Der ukrainische Außenminister Andrii Sybiha bezeichnete das Urteil als wichtiges internationales Präjudiz bei den Bemühungen zur Bekämpfung von Sanktionsumgehung und der verdeckten Schiffstransporte Russlands. Maritime Analysten haben eine wachsende Flotte gealterter Schiffe ausführlich dokumentiert, die mit verschleierter Eigentümerschaft, gefälschten Registrierungen und deaktivierten Ortungssystemen operieren, um sanktionierte oder geplünderte Ladungen zu transportieren. Der Fall Caffa verdeutlicht, wie Rechtshilfeinstrumente auf diesen Handel angewendet werden können.

Die Caffa bleibt in Trelleborg vertäut. Ihre 11-köpfige Besatzung, von der die Mehrheit als russische Staatsbürger gemeldet war, durfte in die Heimat zurückkehren.

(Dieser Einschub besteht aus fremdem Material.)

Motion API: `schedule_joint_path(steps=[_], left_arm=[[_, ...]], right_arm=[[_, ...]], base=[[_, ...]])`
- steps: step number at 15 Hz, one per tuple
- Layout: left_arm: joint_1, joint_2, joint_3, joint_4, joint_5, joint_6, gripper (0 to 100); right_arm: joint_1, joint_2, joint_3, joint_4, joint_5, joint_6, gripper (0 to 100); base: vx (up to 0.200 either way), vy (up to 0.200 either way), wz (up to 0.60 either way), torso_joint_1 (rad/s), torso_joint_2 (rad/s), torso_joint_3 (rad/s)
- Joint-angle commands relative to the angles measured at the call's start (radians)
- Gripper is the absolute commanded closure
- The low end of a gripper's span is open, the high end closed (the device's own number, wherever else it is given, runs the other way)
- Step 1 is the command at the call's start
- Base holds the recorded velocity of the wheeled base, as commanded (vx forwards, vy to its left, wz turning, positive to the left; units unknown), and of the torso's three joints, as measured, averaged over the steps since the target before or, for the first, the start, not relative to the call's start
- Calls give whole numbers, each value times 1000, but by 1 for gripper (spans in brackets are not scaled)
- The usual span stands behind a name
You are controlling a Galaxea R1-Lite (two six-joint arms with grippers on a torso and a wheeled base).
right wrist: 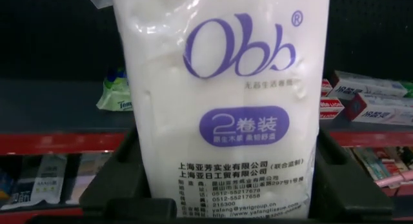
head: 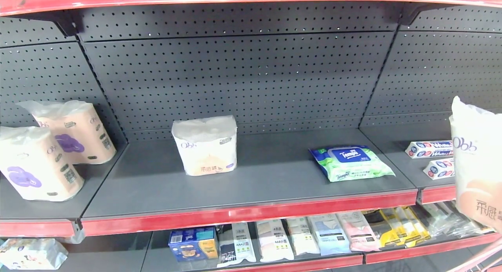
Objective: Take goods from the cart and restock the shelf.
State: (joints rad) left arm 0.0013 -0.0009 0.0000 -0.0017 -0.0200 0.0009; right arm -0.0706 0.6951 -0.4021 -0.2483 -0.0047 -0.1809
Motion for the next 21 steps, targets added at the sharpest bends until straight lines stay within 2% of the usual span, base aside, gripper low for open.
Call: schedule_joint_path(steps=[1,3,5,7,8,9,10,11,12,14,15,16,17,18,19,20,21], left_arm=[[-3,16,0,0,-1,2,0],[-9,48,0,0,-1,2,0],[-3,48,-2,0,5,5,0],[-1,82,-2,2,-3,41,0],[-61,127,-2,-1,-23,51,0],[-141,159,-63,0,-49,51,0],[-196,363,-267,3,-41,1,0],[-202,529,-431,2,-38,-102,0],[-198,650,-500,-6,-34,-111,0],[-116,814,-509,-83,17,-104,0],[-44,923,-506,-172,25,-97,0],[26,1036,-457,-320,6,-96,0],[36,1088,-420,-402,-40,-78,0],[71,1168,-405,-466,-138,-27,0],[106,1219,-403,-495,-273,2,0],[184,1280,-407,-534,-480,57,0],[260,1408,-423,-581,-669,228,0]], right_arm=[[3,4,-26,3,3,26,100],[-17,17,-43,14,-41,12,100],[-3,3,-18,12,-8,23,100],[6,-19,3,14,52,24,100],[11,-37,16,15,83,24,100],[6,-39,9,29,78,24,100],[5,-42,3,58,77,20,100],[5,-43,-3,81,77,17,100],[6,-43,-1,86,77,8,100],[0,-35,-4,86,74,-5,100],[0,-31,-11,86,68,-6,100],[0,-17,-23,86,65,-8,100],[0,-5,-30,86,63,-6,100],[0,15,-38,84,63,-6,100],[0,24,-41,84,65,-6,100],[0,35,-44,84,65,-8,100],[0,55,-50,83,65,-6,100]], base=[[0,0,0,0,0,0],[0,0,0,0,0,0],[0,0,0,0,0,0],[0,0,0,0,0,0],[0,0,0,0,0,0],[0,0,0,0,0,0],[0,0,0,0,0,0],[0,0,0,0,0,0],[0,0,0,0,0,0],[0,0,0,0,0,0],[0,0,0,0,0,0],[0,0,0,0,0,0],[0,0,0,0,0,0],[0,0,0,0,0,0],[0,0,0,0,0,0],[0,0,0,0,0,0],[0,0,0,0,0,0]])
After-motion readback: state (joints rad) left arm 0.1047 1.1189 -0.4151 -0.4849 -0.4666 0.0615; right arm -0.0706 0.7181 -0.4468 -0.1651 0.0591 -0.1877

Die Ukraine hat zuvor Schiffe beschlagnahmt und versteigert, die innerhalb ihrer eigenen Gerichtsbarkeit festgesetzt wurden. Das schwedische Urteil könnte Kiew dazu ermutigen, zusätzliche Schiffe zu verfolgen, wenn diese Länder anlaufen, die bereit sind, ukrainische Gerichtsbeschlüsse zu vollstrecken. Die Entscheidung erhöht zudem das juristische Risiko für Eigentümer, Manager und Betreiber, die Fahrten zu den besetzten krimtatarischen Häfen durchführen – selbst wenn diese Schiffe später weit entfernt von ukrainischen Gewässern handeln.